O. James Lighthizer, Preservationist

“. . . for his decades of work protecting thousands of acres of Civil War battlefields for future generations.

In a long and varied career, O. James Lighthizer has assured that approximately 54,000 acres of Civil War, War of 1812, and Revolutionary War land on 144 battlefields in 24 states remain accessible to the public in perpetuity. Saving the land is the first step, he has said, next is marking it so people understand what it is, and then interpreting it so it can become, in his words, “a civics teaching tool.” After twenty years of leading the Civil War Preservation Trust, he stepped down as president in September 2020 but still works to meet the expanding goals of the newly named American Battlefield Trust.

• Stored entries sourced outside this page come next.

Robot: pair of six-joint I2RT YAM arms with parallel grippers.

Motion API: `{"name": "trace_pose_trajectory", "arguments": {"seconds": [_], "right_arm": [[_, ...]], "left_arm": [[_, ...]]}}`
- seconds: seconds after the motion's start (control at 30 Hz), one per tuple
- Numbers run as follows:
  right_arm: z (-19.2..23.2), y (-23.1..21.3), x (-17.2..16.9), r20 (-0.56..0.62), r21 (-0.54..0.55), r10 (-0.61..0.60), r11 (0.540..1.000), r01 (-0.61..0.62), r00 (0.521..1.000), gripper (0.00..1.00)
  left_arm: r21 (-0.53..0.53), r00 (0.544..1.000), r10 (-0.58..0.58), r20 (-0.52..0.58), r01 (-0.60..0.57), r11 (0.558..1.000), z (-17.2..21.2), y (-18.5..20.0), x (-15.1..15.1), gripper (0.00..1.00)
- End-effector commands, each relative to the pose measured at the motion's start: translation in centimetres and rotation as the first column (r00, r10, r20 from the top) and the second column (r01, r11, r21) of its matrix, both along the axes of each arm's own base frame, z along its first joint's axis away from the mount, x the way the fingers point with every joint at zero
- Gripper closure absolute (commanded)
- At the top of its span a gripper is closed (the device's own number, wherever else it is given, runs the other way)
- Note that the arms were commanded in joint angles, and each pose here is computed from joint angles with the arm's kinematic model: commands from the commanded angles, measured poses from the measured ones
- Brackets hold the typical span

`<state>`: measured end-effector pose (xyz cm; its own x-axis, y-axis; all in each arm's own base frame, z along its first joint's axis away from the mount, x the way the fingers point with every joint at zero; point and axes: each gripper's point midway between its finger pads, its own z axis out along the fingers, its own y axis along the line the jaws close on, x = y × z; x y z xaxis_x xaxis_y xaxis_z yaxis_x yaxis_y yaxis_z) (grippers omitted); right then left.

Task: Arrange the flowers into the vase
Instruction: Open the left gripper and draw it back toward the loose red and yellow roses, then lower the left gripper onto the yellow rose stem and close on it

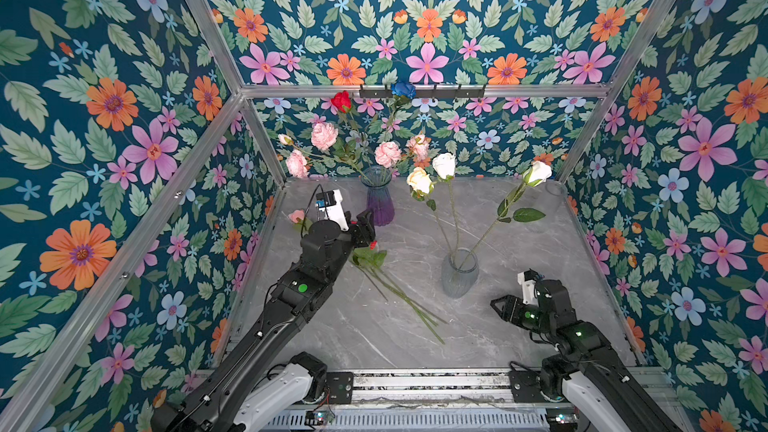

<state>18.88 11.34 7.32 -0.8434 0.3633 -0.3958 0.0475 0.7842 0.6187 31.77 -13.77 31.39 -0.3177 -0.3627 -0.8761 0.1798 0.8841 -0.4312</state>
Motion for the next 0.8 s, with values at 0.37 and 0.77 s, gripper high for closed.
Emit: {"name": "trace_pose_trajectory", "arguments": {"seconds": [0.37,0.77], "right_arm": [[0.2,0.1,0.3,0.013,-0.002,0.002,1.000,-0.002,1.000,0.47],[0.1,0.0,0.3,0.011,-0.006,-0.001,1.000,0.001,1.000,0.47]], "left_arm": [[-0.043,0.933,0.148,-0.329,-0.171,0.984,-13.7,3.3,0.9,0.49],[-0.336,0.859,-0.144,-0.492,-0.035,0.941,-19.7,-4.8,-0.6,0.65]]}}
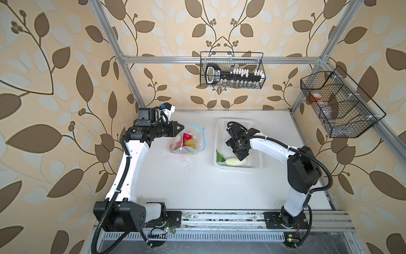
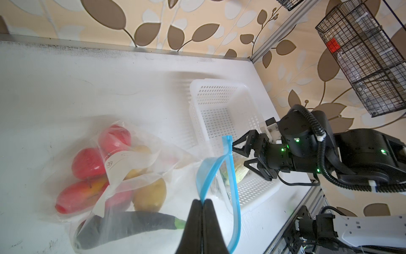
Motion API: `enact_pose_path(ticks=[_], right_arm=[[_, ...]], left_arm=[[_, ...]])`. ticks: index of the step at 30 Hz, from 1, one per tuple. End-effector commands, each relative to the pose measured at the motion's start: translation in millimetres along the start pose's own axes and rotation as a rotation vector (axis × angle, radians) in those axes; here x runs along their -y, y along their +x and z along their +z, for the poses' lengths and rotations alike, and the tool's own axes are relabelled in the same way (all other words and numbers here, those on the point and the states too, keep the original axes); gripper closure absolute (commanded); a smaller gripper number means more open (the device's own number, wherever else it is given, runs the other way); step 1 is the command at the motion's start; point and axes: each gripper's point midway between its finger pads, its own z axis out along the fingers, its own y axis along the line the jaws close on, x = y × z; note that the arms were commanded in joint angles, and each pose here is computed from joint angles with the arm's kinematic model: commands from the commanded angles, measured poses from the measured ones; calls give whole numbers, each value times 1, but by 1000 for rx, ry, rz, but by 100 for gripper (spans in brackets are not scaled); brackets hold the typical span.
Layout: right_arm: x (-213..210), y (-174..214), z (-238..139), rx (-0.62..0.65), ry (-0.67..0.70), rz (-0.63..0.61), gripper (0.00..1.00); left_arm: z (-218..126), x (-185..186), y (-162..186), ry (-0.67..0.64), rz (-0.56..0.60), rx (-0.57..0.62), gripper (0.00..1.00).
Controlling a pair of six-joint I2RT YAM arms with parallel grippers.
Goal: Place the food in the zip-top bag and seal the zipper
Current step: 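Lower the open right gripper onto the pale leafy vegetable's body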
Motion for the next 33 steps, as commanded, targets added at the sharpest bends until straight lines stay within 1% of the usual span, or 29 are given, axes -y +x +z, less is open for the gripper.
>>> enact_pose_path(ticks=[1, 6, 10, 11, 13, 16, 23, 26, 28, 30, 33], right_arm=[[7, 7, -23, -12, -17, 19, 13], [23, 17, -25, -40, 3, 3, 13], [41, 23, -5, -80, 45, 2, 14], [43, 22, 0, -83, 57, -5, 15], [51, 17, 7, -71, 112, -30, 15], [52, 17, 17, -78, 137, -51, 15], [50, 14, 49, -115, 156, -33, 15], [41, 9, 54, -99, 134, -28, 16], [24, 3, 53, -82, 64, -50, 17], [5, -3, 47, -48, -31, -69, 22], [-5, -12, 39, 0, -150, -43, 31]], left_arm=[[-2, 10, -7, 33, 47, 26, 100], [-3, 11, -7, 28, 46, 28, 100], [-4, 11, -8, 25, 47, 33, 100], [-4, 11, -8, 21, 49, 34, 100], [-5, 10, -8, 12, 52, 36, 100], [-6, 9, -8, 8, 50, 39, 100], [-3, 8, -13, 6, 29, 49, 100], [-3, 7, -12, -2, 28, 45, 100], [-2, 6, -11, -4, 26, 42, 100], [-2, 6, -11, -4, 20, 41, 100], [-1, 5, -11, -3, 7, 42, 100]])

Lighthizer, a native of Ohio, honed his administrative skills first as a member of the Maryland General Assembly and then as county executive in Anne Arundel County. In that position, he set aside farmland along the Chesapeake Bay and established a waterfront park along the South River.

After two terms as county executive, Lighthizer was appointed Maryland secretary of transportation in 1991. He received national attention for an innovative program that saved more than 4,500 acres of the state’s Civil War battlefields.

In 1999, he took the helm of the Civil War Preservation Trust, where he and his staff increased membership rolls and fundraising significantly and saved the Slaughter Pen Farm on the Fredericksburg Battlefield in Virginia. Astute in all the practicalities of the acquisition of private property to be set aside for public use, Lighthizer has been described by National Geographic as “adept at fighting many foes on many fronts all at once.”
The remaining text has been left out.